I am trying to use two gpus on my windows machine, but I keep getting
raise RuntimeError("Distributed package doesn't have NCCL " "built in") RuntimeError: Distributed package doesn't have NCCL built in
I am still new to pytorch and couldnt really find a way of setting the backend to ‘gloo’. I followed this link by setting the following but still no luck.
As NLCC is not available on windows I had to tweak the ‘setup_devices’ method of ‘training_args.py’ and write:
torch.distributed.init_process_group(backend=“nccl”) → torch.distributed.init_process_group(backend=“gloo”)
along with the ‘distributed_concat’ in ‘trainer_pt_utils.py’:
dist.all_gather(output_tensors, tensor) → dist.all_gather(output_tensors, tensor if len(tensor.shape) > 0 else tensor[None])
How to set backend=‘gloo’ and from where?
@Mo_Balut could you please show your code?
torch.distributed.init_process_group(backend=“gloo”) is the right way to use gloo
thx for replying!
os.environ['MASTER_ADDR'] = 'localhost'
os.environ['MASTER_PORT'] = '12355'
trainer = pl.Trainer.from_argparse_args(args, checkpoint_callback=checkpoint_callback)
model = T5Finetuner(hparams=args,
I am actually not sure what to put on rank. This code doesnt give an error but the command prompt freezes. I am using two gpus. What would be my rank. if I input rank = [0,1]. it gives an error rank should an integer.

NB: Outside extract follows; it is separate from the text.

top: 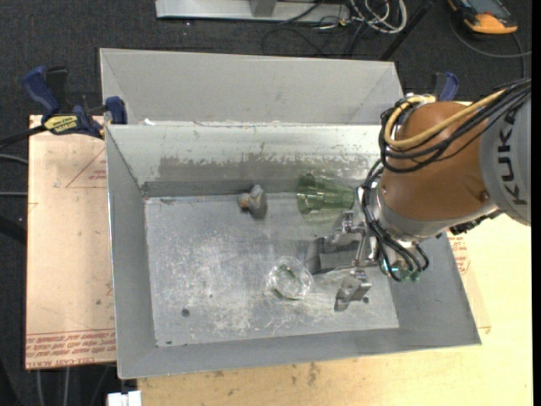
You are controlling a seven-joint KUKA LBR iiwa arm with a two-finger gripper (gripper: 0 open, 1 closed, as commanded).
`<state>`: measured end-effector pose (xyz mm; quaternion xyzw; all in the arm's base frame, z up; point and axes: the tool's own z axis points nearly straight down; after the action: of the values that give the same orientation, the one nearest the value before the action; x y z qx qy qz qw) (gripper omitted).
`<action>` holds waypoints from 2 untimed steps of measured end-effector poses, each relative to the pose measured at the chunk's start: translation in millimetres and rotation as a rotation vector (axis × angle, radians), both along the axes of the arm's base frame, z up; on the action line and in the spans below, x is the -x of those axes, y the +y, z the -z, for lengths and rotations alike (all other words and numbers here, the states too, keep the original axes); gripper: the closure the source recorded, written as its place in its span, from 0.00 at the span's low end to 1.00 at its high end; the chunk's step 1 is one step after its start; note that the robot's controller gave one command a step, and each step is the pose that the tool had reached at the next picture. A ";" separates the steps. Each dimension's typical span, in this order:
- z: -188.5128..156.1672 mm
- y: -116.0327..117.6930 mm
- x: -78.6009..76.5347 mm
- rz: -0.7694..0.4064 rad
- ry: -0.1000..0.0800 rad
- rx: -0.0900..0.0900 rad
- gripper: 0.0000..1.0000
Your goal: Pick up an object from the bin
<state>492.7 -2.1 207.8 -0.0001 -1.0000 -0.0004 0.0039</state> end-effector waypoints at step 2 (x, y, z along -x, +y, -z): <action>31.2 -20.9 -38.2 -0.064 -0.015 0.000 0.00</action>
Offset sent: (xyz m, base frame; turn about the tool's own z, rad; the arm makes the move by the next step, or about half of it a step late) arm 0.0585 -0.0358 -0.0575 -0.1038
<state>530.8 -22.9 176.6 0.0321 -0.9995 -0.0003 -0.0038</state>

Thanks for your fast response.
I didnt get where to add this line
When you run you program in the command line you can prepend it before python train.py:
pbelevich@pbelevich-mbp ~ % PL_TORCH_DISTRIBUTED_BACKEND=gloo python train.py
thank you so much! it worked! For some reason the training is slower than one gpu even though two gpus are being used!